5. The result of this decision was that the petitioner resumed service on September 4, 1966 and the intermediate period during which he was absent due to the Order passed by the Board was treated as on duty.
6. More than a year later, that is, on October 17, 1967 a new officer who had become the Registrar of the Co-operative Societies passed the following Order:
The Order of my predecessor issued vide this office endorsement No. 1749-54/8-1(8) Bkg. dated September 3, 1966 in which resolution No. 28 of the meeting of the Board of Director of the District Co-operative Bank Ltd. Agra held on 24-8-1966 was declared ultra vires under Rule 175 of the U.P. Co-operative Societies Rules, 1936 (amended upto date) is hereby with drawn.
No reasons were given why the previous Order had been withdrawn. But the Administrator of the Bank, who was now exercising the powers of the Board of Directors, issued an Order that to view of the withdrawal Order passed by the Registrar, the services of the petitioner stood terminated with effect from 24-10-196 and, therefore, he should hand over all papers and charge concerning the bank.

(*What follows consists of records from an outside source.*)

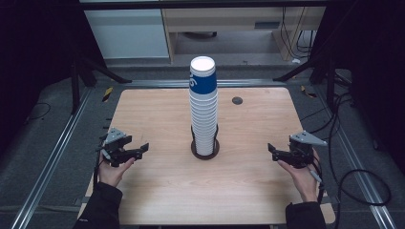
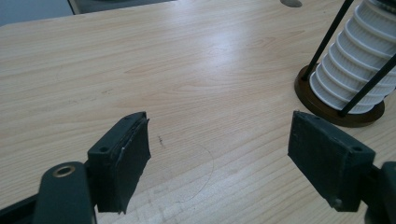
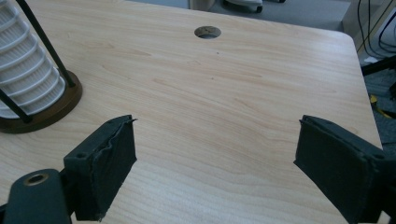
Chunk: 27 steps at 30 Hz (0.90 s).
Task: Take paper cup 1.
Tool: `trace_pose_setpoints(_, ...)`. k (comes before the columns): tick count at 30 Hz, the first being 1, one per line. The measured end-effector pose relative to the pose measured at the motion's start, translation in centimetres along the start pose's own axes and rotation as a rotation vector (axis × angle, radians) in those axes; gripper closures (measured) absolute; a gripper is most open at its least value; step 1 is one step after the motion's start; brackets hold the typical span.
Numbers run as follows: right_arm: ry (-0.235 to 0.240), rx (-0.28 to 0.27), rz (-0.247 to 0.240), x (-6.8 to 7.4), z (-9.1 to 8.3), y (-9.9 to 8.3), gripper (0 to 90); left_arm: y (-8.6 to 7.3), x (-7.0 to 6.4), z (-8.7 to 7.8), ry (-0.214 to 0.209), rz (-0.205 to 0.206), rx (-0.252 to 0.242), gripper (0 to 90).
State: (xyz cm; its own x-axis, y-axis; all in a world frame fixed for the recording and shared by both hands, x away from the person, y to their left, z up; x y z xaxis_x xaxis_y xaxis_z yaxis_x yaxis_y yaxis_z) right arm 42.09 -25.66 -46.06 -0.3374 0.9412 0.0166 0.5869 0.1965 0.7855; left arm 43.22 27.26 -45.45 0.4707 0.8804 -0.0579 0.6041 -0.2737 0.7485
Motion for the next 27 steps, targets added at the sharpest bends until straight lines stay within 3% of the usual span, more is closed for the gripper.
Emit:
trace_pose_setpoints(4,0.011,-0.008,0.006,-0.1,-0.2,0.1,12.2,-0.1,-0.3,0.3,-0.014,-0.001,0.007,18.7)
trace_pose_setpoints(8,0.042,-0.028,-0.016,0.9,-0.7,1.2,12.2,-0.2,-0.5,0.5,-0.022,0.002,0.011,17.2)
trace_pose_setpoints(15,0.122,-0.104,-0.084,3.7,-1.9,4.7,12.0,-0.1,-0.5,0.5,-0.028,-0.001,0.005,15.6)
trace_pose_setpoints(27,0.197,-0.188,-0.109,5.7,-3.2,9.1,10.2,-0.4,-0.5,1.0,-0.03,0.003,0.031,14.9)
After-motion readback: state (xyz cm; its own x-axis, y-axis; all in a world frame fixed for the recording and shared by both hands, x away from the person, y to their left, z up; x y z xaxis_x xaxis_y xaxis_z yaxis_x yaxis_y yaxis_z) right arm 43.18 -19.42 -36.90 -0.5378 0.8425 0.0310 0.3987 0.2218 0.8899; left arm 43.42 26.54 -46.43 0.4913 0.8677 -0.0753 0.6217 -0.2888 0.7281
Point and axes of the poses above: each handheld gripper's, and its own axes: z roughly forward along the jaws, y roughly out of its top, x roughly to its left, the point moved 4 cm from there along z, roughly forward along the jaws, and after that the axes turned 9 degrees about x, right-handed, at the moved point
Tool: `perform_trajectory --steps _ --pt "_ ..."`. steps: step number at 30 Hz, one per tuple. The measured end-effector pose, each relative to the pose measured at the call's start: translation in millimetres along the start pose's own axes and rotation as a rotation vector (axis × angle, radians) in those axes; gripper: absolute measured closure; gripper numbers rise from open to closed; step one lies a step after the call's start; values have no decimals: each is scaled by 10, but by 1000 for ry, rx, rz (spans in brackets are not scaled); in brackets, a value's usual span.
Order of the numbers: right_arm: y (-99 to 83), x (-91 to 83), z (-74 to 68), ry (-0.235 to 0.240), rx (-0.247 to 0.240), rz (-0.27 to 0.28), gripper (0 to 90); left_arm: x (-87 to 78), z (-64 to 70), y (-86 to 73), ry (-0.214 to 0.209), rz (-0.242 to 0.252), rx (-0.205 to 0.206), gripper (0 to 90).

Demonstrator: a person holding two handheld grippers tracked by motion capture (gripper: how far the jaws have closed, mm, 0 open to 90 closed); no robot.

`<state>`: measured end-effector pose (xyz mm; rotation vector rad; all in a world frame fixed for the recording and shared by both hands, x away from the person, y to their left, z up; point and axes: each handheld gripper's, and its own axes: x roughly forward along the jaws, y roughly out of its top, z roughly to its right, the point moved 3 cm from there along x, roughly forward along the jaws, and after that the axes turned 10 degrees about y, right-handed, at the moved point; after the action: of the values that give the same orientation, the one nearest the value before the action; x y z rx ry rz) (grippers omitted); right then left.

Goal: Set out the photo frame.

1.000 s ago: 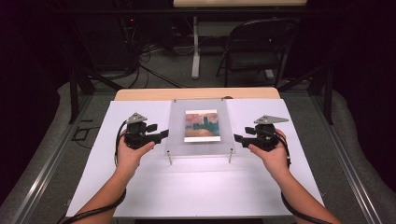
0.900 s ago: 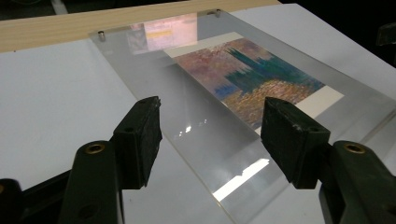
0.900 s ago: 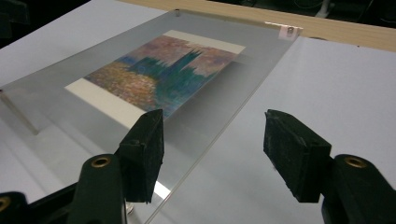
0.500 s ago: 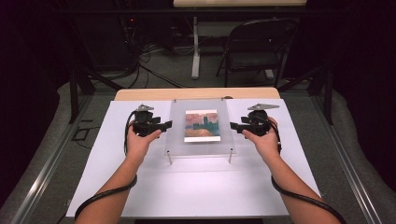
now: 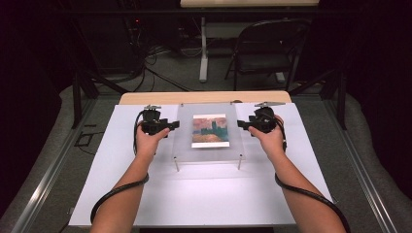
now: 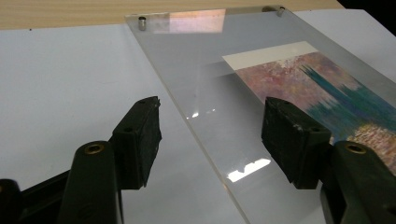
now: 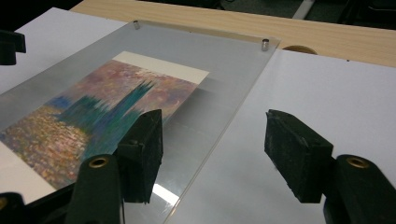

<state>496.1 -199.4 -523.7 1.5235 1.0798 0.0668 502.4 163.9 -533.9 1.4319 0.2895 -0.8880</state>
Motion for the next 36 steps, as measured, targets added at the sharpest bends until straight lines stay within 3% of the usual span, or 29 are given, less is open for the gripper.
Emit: perform_trajectory --steps 10,20,28,32,36 --pt "-37 180 139 0 73 -32 361 201 19 -29 6 -48 -11 372" --pt "-81 312 120 52 137 -52 362 299 51 -41 -33 -64 -72 368" --pt "-36 392 53 62 125 -83 362 332 98 -42 -44 -85 -78 367" --pt "-20 445 14 74 124 -90 358 361 124 -44 -43 -102 -110 351" --pt "-11 485 -12 54 114 -94 331 371 124 -41 -42 -108 -112 334"
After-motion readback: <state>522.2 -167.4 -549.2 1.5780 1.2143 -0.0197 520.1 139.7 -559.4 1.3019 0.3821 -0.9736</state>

7. The petitioner thereupon approached the High Court under Article 226 complaining that the new Registrar had no jurisdiction to with draw the quasi judicial Order passed by his predecessor and that the Order of withdrawal had been passed at the instance of the Minister concerned who bore grudge against the petitioner.
8. We are informed that no return was filed on behalf of the several respondents including the Registrar and the Minister.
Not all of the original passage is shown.